[Data entries]
#####
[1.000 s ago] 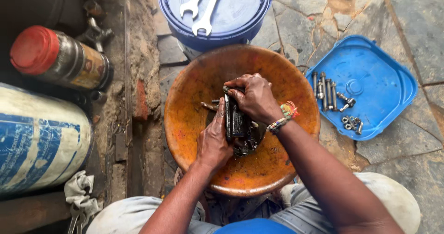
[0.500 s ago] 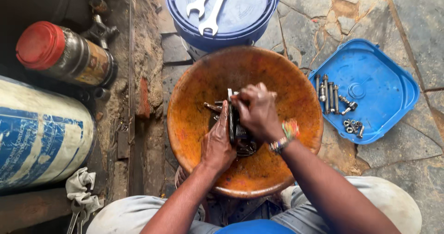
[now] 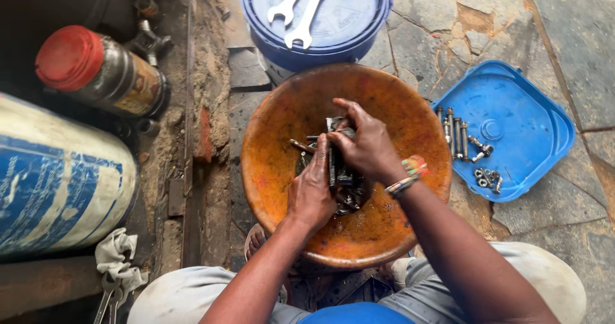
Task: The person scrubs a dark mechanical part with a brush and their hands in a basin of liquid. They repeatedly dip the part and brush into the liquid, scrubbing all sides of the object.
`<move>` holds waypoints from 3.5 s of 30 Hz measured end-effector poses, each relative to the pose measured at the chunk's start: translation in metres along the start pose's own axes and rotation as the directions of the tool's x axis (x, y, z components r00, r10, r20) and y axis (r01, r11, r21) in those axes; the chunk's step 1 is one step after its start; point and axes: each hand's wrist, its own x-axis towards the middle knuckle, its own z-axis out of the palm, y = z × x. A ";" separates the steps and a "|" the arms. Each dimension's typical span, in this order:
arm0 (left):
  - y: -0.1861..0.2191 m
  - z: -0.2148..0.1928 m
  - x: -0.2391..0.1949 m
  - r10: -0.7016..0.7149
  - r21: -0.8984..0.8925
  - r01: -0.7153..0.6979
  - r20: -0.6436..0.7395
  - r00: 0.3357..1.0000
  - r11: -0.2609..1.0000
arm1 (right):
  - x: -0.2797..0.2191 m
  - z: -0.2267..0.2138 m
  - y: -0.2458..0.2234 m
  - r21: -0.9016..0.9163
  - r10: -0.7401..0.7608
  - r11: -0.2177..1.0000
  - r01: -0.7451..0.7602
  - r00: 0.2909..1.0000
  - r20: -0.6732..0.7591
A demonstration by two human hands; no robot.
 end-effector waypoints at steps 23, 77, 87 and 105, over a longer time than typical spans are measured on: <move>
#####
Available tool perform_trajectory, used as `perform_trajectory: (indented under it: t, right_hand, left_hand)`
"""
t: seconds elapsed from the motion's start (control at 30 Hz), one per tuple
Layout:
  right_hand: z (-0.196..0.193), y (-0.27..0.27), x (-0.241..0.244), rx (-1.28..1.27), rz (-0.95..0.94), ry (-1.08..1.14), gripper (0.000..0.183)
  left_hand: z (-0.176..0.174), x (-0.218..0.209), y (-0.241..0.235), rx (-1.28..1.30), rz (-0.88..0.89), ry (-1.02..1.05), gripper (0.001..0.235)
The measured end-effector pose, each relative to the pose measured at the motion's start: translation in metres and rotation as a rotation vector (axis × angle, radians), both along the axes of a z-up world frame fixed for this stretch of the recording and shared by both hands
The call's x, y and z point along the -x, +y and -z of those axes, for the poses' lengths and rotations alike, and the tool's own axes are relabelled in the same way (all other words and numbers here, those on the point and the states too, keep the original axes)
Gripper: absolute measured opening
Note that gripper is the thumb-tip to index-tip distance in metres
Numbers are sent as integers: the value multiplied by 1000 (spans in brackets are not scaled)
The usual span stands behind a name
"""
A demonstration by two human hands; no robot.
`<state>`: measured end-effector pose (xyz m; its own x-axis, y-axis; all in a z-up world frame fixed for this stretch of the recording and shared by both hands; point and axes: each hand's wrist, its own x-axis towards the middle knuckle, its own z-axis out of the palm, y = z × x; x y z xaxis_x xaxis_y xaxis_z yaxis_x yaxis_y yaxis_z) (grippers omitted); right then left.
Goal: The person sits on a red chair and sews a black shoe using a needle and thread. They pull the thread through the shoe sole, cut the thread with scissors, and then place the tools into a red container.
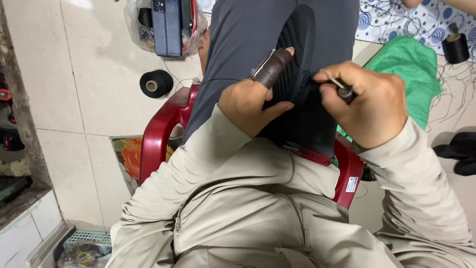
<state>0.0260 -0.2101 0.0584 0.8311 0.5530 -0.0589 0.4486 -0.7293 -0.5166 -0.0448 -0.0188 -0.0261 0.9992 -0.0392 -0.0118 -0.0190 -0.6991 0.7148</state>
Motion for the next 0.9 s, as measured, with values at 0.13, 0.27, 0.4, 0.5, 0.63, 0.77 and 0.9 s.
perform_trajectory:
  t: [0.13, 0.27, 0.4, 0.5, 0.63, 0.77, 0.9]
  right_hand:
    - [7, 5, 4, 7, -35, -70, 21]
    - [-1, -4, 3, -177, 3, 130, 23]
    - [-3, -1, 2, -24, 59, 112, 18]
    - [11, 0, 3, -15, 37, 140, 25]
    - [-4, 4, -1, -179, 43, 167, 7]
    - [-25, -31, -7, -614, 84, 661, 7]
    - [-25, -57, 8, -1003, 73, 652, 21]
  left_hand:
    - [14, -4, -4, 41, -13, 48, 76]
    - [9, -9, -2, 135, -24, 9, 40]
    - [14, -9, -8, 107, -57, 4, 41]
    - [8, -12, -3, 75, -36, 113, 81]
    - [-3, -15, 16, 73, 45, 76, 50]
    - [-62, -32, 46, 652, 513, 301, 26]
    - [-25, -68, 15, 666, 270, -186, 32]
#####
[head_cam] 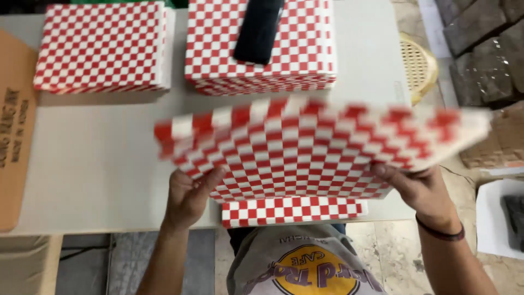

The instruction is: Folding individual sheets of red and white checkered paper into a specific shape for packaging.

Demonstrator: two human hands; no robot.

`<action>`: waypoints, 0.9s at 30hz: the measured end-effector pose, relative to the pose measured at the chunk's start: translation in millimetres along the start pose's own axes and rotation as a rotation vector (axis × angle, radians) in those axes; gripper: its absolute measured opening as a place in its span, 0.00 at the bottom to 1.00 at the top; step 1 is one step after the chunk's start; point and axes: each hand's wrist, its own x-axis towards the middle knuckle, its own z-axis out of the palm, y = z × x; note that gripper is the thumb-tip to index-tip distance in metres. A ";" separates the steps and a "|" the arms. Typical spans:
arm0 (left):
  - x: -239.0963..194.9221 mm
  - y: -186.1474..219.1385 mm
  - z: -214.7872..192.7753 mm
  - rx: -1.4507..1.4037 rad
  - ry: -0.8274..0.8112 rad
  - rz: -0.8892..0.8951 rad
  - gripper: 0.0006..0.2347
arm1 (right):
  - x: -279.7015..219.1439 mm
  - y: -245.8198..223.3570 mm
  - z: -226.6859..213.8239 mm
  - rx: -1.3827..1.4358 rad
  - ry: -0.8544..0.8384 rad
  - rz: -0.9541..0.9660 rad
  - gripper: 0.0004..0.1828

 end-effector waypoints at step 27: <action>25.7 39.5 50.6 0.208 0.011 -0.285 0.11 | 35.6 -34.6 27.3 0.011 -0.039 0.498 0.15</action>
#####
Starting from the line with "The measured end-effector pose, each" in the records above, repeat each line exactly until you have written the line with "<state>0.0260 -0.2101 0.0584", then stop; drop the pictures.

The measured end-effector pose, each relative to the pose measured at the motion's start: translation in metres and rotation as a rotation vector (axis × angle, radians), both along the axes of a z-up world frame fixed for this stretch of the recording and shared by both hands
The call's x, y and z point along the -x, +y and -z of those axes, for the poses' lengths and rotations alike, and the tool's own axes are relabelled in the same way (all other words and numbers here, those on the point and the states too, keep the original axes)
Gripper: absolute measured opening
Note that gripper is the thumb-tip to index-tip distance in metres
Numbers are sent as integers: the value multiplied by 1000 (spans in brackets are not scaled)
The usual span stands behind a name
"""
A demonstration by two human hands; no robot.
`<state>`: measured end-effector pose (xyz m; its own x-axis, y-axis; all in a z-up world frame fixed for this stretch of the recording and shared by both hands; point and axes: each hand's wrist, its own x-axis towards the middle knuckle, its own z-axis out of the palm, y = z × x; x y z xaxis_x xaxis_y xaxis_z yaxis_x yaxis_y yaxis_z) (grippers omitted); right then left.
Goal: The person sits on a red chair and sews a black shoe using a needle and thread. They pull the thread through the shoe sole, cut the thread with scissors, and then place the tools into a red container.
<state>0.0260 -0.2101 0.0584 0.8311 0.5530 -0.0589 0.4486 -0.7293 -0.5166 -0.0448 -0.0188 -0.0261 0.9992 -0.0392 -0.0118 -0.0190 -0.6991 0.7148</state>

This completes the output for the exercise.